→ TASK ITEM: Copy each of the following entries back without change.

Excerpts from a dataset
========

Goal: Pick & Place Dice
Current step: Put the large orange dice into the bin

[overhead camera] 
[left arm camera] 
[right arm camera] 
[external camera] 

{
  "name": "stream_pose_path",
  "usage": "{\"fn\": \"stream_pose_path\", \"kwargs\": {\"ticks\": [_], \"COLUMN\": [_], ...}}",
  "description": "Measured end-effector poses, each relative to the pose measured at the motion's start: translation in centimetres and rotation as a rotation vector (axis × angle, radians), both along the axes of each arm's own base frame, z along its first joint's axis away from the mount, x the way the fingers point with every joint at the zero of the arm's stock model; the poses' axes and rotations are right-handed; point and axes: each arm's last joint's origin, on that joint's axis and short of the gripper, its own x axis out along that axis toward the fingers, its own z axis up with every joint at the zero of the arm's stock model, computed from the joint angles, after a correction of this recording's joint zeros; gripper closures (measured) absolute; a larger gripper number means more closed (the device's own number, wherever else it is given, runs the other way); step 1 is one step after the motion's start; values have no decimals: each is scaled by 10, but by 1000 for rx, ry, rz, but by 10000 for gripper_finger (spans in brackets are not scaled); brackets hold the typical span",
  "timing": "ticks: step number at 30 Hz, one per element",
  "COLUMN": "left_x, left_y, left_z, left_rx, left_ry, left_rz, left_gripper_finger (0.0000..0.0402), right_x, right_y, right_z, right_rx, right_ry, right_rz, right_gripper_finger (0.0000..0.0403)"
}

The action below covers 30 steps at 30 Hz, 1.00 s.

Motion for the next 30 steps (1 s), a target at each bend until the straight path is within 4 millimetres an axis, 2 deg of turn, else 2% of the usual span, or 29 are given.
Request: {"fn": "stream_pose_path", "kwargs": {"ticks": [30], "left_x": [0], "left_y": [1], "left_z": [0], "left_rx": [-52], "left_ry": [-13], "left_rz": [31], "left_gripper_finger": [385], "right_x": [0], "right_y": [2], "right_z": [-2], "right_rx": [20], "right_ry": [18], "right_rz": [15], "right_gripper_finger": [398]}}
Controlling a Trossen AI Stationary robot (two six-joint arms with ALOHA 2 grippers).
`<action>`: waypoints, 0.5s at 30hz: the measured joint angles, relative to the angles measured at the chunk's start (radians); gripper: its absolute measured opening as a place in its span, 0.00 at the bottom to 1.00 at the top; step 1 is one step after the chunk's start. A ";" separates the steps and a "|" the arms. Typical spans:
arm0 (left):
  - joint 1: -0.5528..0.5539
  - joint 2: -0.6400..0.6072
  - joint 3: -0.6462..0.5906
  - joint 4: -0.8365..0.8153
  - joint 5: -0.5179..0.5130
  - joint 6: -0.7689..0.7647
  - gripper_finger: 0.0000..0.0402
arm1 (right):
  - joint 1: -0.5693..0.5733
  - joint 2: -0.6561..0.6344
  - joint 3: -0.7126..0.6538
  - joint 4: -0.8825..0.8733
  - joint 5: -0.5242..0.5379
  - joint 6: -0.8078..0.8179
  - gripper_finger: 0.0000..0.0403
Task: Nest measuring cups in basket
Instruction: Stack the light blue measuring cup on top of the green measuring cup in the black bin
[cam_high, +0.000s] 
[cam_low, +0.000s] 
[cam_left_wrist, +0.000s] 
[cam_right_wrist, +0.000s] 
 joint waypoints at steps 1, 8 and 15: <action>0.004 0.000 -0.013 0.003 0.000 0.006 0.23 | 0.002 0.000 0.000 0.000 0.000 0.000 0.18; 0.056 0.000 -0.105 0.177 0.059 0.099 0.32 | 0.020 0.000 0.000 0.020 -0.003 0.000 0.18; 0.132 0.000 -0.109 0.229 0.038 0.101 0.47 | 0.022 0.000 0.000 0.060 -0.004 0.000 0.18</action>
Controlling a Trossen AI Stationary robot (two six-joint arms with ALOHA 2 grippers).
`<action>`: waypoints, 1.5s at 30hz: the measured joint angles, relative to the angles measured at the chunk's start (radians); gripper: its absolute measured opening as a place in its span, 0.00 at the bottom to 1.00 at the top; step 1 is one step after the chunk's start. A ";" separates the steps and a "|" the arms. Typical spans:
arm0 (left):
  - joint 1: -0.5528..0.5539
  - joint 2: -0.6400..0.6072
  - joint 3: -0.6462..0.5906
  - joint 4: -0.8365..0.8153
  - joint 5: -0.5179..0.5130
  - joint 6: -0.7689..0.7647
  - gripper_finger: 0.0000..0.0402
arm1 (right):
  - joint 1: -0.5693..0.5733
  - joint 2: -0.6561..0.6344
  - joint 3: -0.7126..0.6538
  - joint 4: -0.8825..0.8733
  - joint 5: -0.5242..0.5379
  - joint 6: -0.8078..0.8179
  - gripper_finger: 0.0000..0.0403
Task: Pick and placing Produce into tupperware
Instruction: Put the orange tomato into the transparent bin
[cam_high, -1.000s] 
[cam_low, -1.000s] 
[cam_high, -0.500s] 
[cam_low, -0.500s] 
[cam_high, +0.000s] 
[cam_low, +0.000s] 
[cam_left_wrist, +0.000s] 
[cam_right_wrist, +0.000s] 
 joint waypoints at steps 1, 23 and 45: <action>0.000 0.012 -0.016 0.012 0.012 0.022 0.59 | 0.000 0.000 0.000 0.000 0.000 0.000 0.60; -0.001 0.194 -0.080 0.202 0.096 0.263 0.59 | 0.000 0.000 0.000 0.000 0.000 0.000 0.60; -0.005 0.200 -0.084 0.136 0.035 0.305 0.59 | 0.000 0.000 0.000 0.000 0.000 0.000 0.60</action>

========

→ RESULT OF THE EXERCISE:
Goal: Pick & Place Dice
Current step: Put the large orange dice into the bin

[overhead camera] 
[left arm camera] 
[right arm camera] 
[external camera] 

{
  "name": "stream_pose_path",
  "usage": "{\"fn\": \"stream_pose_path\", \"kwargs\": {\"ticks\": [_], \"COLUMN\": [_], ...}}",
  "description": "Measured end-effector poses, each relative to the pose measured at the motion's start: translation in centimetres and rotation as a rotation vector (axis × angle, radians), both along the axes of each arm's own base frame, z along its first joint's axis away from the mount, x the way the fingers point with every joint at the zero of the arm's stock model; the poses' axes and rotations are right-handed; point and axes: each arm's last joint's origin, on that joint's axis and short of the gripper, its own x axis out along that axis toward the fingers, its own z axis up with every joint at the zero of the arm's stock model, computed from the joint angles, after a correction of this recording's joint zeros; gripper closures (measured) absolute; a larger gripper number means more closed (the device's own number, wherever else it is given, runs the other way); step 1 is one step after the motion's start; values have no decimals: each is scaled by 10, but by 1000 for rx, ry, rz, but by 10000 for gripper_finger (spans in brackets are not scaled); brackets hold the typical span",
  "timing": "ticks: step number at 30 Hz, one per element",
  "COLUMN": "left_x, left_y, left_z, left_rx, left_ry, left_rz, left_gripper_finger (0.0000..0.0402), right_x, right_y, right_z, right_rx, right_ry, right_rz, right_gripper_finger (0.0000..0.0403)"
}

The action below covers 30 steps at 30 Hz, 1.00 s.

Motion for the next 30 steps (1 s), a target at each bend until the straight path is within 4 millimetres an axis, 2 deg of turn, else 2% of the usual span, or 29 are given.
Request: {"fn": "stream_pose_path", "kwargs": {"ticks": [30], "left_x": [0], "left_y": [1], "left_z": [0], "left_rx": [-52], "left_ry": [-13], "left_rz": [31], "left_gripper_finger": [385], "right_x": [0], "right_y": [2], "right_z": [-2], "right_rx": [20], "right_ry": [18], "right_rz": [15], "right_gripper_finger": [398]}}
Controlling a Trossen AI Stationary robot (two six-joint arms with ALOHA 2 grippers).
`<action>`: waypoints, 0.5s at 30hz: the measured joint angles, relative to the angles measured at the chunk's start (radians); gripper: its absolute measured opening as a place in its span, 0.00 at the bottom to 1.00 at the top; step 1 is one step after the chunk's start. A ";" separates the steps and a "|" the arms. Typical spans:
arm0 (left):
  - joint 1: -0.5528..0.5539
  - joint 2: -0.6400..0.6072
  - joint 3: -0.6462..0.5906
  - joint 4: -0.8365..0.8153
  - joint 5: -0.5179..0.5130
  - joint 6: -0.7689..0.7647
  - gripper_finger: 0.0000..0.0402
arm1 (right):
  - joint 1: -0.5693..0.5733
  - joint 2: -0.6561..0.6344
  - joint 3: -0.7126..0.6538
  - joint 4: -0.8825..0.8733
  - joint 5: -0.5242..0.5379
  - joint 6: -0.8078..0.8179
  - gripper_finger: 0.0000..0.0403
Task: Nest measuring cups in basket
Instruction: Stack the light blue measuring cup on top of the green measuring cup in the black bin
[cam_high, +0.000s] 
[cam_low, +0.000s] 
[cam_left_wrist, +0.000s] 
[cam_right_wrist, +0.000s] 
 joint waypoints at steps 1, 8 and 15: <action>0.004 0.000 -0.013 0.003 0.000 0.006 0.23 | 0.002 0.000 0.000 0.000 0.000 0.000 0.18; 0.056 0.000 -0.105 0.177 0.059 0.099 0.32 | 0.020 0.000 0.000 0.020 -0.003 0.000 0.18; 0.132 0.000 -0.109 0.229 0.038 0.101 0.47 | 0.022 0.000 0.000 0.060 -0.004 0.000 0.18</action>
Controlling a Trossen AI Stationary robot (two six-joint arms with ALOHA 2 grippers).
`<action>`: waypoints, 1.5s at 30hz: the measured joint angles, relative to the angles measured at the chunk's start (radians); gripper: its absolute measured opening as a place in its span, 0.00 at the bottom to 1.00 at the top; step 1 is one step after the chunk's start. A ";" separates the steps and a "|" the arms. Typical spans:
arm0 (left):
  - joint 1: -0.5528..0.5539
  - joint 2: -0.6400..0.6072
  - joint 3: -0.6462..0.5906
  - joint 4: -0.8365..0.8153
  - joint 5: -0.5179..0.5130
  - joint 6: -0.7689..0.7647
  - gripper_finger: 0.0000..0.0402
arm1 (right):
  - joint 1: -0.5693..0.5733
  - joint 2: -0.6561..0.6344
  - joint 3: -0.7126..0.6538
  - joint 4: -0.8825..0.8733
  - joint 5: -0.5242..0.5379
  - joint 6: -0.8078..0.8179
  - gripper_finger: 0.0000..0.0403
Task: Pick and placing Produce into tupperware
Instruction: Put the orange tomato into the transparent bin
[cam_high, -1.000s] 
[cam_low, -1.000s] 
[cam_high, -0.500s] 
[cam_low, -0.500s] 
[cam_high, +0.000s] 
[cam_low, +0.000s] 
[cam_left_wrist, +0.000s] 
[cam_right_wrist, +0.000s] 
 joint waypoints at steps 1, 23 and 45: <action>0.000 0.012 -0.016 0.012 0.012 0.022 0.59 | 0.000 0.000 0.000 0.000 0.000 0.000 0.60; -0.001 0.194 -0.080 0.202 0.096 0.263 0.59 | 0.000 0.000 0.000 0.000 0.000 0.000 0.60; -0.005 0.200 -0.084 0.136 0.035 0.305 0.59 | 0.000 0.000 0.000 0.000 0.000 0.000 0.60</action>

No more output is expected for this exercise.